Report

-

GHM REPORT TO ERRC NO 31: 30/3/1998

ROMA PROBLEMS AROUND GREECE

FEBRUARY 1998

Violations of human rights in Ano Liosia

The Roma Mr.Loukas Christakis, a citizen of Ano Liosia (north-western area of Athens), three years ago, bought a plot of land in the Agio Georgiou area in Ano Liosia.

He applied to get a permit to build a house. The surveyor Mr. Antoniou, the head of town planning Mr. Karalis and the head topographer Mr. Raftopoulos, signed that the plot of land belonging to Louka Christakis can be built on. An assurance of ownership issued by the town council is a necessary precondition for the above construction permit.

The Mayor Mr. Nikos Papadimas and the head of Technical Services of the council, Mr. Koutsamanis, refused to issue this assurance.

The owner’s lawyer went to the District Attorney of the First Court in Athens and made a deposition on the matter. The District Attorney Mr. Sofocles Logothetis, gave a written order to the mayor and to the head of the council’s Technical Services to issue toe assurance of ownership. Since 18/12/97 this order from the District Attorney has not been carried out.

The application for assurance of ownership had been made since 23/6/97, with the protocol number 9917. The Mayor Mr. N. Papadimas, is not disciplined even by District Attorney’s orders.

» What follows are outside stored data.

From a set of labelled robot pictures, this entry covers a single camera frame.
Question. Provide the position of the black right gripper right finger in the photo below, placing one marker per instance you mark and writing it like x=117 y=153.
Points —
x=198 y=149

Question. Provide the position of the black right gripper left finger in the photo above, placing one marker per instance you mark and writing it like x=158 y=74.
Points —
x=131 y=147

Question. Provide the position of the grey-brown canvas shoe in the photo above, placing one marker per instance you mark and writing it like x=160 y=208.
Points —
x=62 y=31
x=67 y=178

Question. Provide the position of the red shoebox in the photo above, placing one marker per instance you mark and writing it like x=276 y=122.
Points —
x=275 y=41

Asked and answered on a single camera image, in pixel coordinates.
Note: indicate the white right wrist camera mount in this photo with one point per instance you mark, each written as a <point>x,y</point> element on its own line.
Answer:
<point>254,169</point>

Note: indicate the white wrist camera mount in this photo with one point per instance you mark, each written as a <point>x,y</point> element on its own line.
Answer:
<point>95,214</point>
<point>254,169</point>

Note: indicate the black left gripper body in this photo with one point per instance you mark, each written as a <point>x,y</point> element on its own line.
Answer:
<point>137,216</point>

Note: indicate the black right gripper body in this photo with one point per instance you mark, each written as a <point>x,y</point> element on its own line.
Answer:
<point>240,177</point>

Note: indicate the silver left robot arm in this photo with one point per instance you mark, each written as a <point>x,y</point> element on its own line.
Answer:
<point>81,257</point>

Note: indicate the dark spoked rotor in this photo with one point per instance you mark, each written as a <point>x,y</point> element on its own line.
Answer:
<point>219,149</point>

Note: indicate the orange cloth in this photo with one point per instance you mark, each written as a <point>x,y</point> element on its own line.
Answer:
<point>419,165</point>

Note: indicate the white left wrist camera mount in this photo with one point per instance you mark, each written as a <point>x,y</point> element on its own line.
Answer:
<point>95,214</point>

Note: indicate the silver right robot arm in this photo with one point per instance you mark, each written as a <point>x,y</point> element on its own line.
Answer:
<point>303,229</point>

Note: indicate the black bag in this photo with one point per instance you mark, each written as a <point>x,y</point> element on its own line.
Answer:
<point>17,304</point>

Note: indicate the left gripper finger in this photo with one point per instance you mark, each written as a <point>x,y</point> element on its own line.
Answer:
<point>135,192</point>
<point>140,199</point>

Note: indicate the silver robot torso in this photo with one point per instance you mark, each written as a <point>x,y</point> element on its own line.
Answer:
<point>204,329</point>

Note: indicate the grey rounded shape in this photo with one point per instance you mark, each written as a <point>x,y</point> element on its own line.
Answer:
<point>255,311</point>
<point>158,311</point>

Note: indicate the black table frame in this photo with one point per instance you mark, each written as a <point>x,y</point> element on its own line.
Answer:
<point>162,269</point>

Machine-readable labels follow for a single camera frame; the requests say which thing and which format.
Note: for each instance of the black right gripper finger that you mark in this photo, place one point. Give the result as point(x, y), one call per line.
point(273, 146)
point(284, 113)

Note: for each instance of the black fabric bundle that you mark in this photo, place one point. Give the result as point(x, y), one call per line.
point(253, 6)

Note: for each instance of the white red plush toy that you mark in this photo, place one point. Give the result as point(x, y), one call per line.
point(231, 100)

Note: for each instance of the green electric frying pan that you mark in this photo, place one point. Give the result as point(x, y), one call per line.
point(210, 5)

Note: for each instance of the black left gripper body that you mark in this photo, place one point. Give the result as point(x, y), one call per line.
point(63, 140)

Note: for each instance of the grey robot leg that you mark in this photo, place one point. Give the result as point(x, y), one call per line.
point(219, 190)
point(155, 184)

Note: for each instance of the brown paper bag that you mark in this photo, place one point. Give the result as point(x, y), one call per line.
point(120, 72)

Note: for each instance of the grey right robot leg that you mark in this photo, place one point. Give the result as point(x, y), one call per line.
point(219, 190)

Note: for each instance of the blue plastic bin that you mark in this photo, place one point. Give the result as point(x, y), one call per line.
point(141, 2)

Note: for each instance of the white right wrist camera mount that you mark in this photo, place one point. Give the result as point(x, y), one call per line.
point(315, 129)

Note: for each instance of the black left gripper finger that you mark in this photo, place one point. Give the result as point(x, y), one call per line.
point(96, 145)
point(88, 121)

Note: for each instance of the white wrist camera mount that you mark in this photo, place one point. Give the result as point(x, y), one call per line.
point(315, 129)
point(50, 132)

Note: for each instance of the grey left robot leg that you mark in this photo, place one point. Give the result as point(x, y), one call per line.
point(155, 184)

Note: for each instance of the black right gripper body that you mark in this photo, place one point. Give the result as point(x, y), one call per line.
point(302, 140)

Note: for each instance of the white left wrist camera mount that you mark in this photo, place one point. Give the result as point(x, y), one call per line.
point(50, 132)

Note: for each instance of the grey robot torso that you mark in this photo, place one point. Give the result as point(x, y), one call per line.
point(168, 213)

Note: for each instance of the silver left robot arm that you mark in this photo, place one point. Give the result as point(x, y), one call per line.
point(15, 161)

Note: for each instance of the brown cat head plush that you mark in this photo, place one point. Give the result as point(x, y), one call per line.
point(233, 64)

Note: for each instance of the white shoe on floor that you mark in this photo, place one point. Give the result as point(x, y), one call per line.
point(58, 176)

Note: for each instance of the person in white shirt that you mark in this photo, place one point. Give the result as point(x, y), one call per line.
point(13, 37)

The Greek Helsinki-Monitor (GHM) presented the facts to the deputy of Synaspismos Ms Nitsa Loule, who tabled a question in the Parliament on 16/2/98, addressed to the Minister for the Interior, Public Justice and Decentralization.

The case of Athanassios Tsakiris from Ano Liosia

In October 1993, The Council Board of Ano Liosia (northwestern area of Athens) seized the house belonging to the Roma Mr. A. Tsakiri, father of eight children, which was entirely legal covering an area of 190 square meters, and granted it to a neighboring monastery.

On 31 December 1992, Mr. Tsakiris had applied for a construction permit. On 21 September 1993, almost one year later, the Council Board took the decision to expropriate his land. This land was described as a place for public use, since it was regarded as extension of the surrounding area of a chapel. Mr. A. Tsakiris made an objection which was dismissed, and all his efforts came to nothing. To stop him taking any other action, they promised that they would give him another piece of land, but that never happened. Since then, Mr. A. Tsakiris lives in a nylon shack in the Agio Georgiou area in Ano Liosia, on a stranger’s land, along with his 8 children. Now he is in hospital for an open heart operation (it is the second operation he has had), and his relatives are convinced that his situation has been aggravated by his unhappiness about the house he lost.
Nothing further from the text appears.